Kitchens of Distinctions and early Church are enraptured by the fact that the earthquake pill that grafts itself onto the nerves is Italian: the sound, opaque, unnerving and vibrant, translates spiritual textures and leaves it to the bass to bombard the melody to extinguish the night...



8 - Whisper

‘Air and sun, which I've never looked for’

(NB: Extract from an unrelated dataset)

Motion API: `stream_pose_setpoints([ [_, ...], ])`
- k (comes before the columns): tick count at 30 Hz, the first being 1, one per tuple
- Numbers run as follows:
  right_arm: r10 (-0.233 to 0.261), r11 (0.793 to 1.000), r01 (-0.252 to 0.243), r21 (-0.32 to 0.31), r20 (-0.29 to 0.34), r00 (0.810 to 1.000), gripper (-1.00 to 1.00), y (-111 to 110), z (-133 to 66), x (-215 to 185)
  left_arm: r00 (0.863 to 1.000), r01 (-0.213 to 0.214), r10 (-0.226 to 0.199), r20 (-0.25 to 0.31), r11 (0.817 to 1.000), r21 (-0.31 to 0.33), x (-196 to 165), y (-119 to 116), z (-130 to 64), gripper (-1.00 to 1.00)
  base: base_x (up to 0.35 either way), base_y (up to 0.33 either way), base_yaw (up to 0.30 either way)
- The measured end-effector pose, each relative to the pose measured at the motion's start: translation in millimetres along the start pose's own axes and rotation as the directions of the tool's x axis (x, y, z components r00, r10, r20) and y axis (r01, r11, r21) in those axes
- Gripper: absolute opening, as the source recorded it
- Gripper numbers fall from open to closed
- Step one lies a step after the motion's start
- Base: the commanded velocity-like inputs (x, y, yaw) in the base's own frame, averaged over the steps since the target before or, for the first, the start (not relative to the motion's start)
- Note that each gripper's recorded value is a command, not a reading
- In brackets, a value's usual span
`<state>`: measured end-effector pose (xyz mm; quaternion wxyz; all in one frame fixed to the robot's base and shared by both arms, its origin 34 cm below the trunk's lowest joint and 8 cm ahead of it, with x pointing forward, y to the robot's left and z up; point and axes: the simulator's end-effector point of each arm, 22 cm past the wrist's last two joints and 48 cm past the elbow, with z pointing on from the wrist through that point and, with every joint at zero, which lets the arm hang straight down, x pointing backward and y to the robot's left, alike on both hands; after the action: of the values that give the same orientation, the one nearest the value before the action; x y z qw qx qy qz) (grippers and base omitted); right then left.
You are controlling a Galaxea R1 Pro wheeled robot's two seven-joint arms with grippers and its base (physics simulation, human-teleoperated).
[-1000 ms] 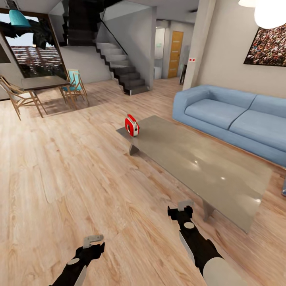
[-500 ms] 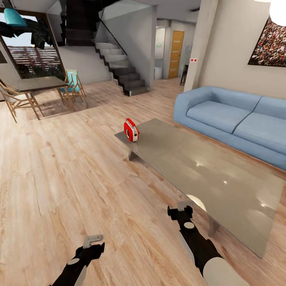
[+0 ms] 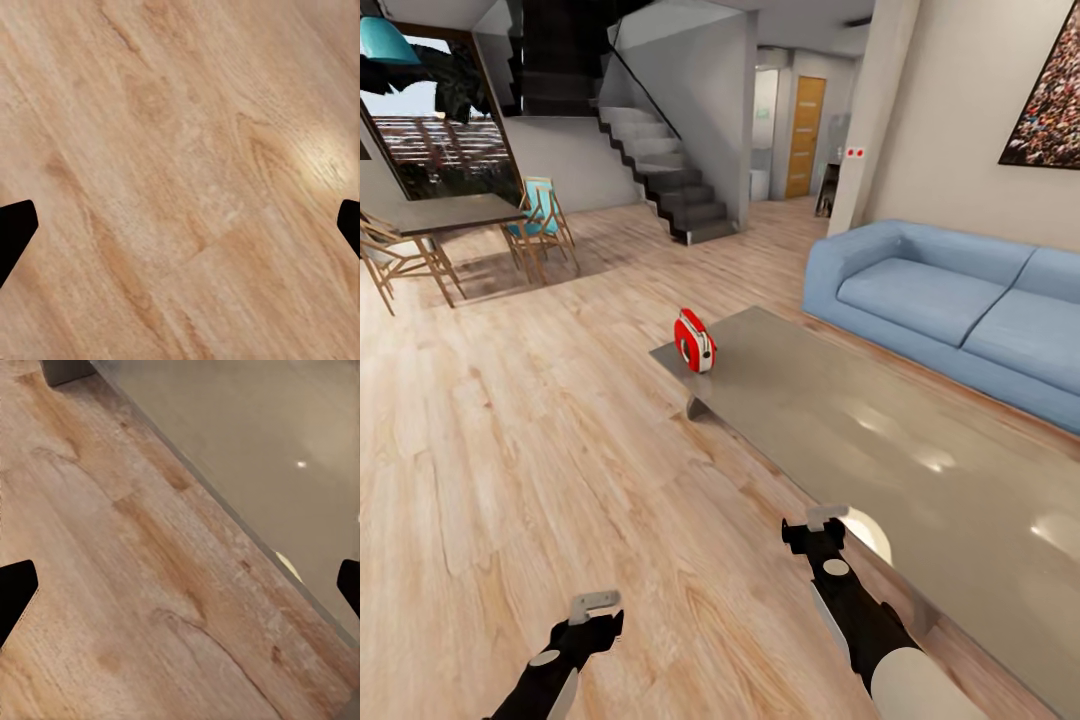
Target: Turn on the radio receiver that's on the table in the living room.
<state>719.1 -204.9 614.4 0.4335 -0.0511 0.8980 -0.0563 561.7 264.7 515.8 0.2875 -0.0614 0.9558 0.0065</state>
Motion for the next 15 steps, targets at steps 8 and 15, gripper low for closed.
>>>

The water of thought climbs the stairs: a dirty guitar craves the tracks of a bass that simplifies the lyrics, while the voices, here often doubled, generate a series of sensory windows that, starting from Peter Murphy, reach the Catherine Wheel's house, on a day when the sun strikes...



9 - Invisible

‘I lag behind, I'm not in step’

When the song becomes a lair, the breaths become precise: as if it had been birthed by the Adorable of Vendetta, it tries to spite and go into hiding and create its own identity. The contrast of the male voice with the female voice gives compactness and dreaminess, while cognitive installations of a piece that tries to write a new story for the group become evident. Hence its freshness and uniqueness, a broadening of the ropes of possibility almost knocking on an indie pop that waits voluptuously for the Matera combo not to leave...



10 - Together

‘Our love is a big cage, from which I don't want to escape’.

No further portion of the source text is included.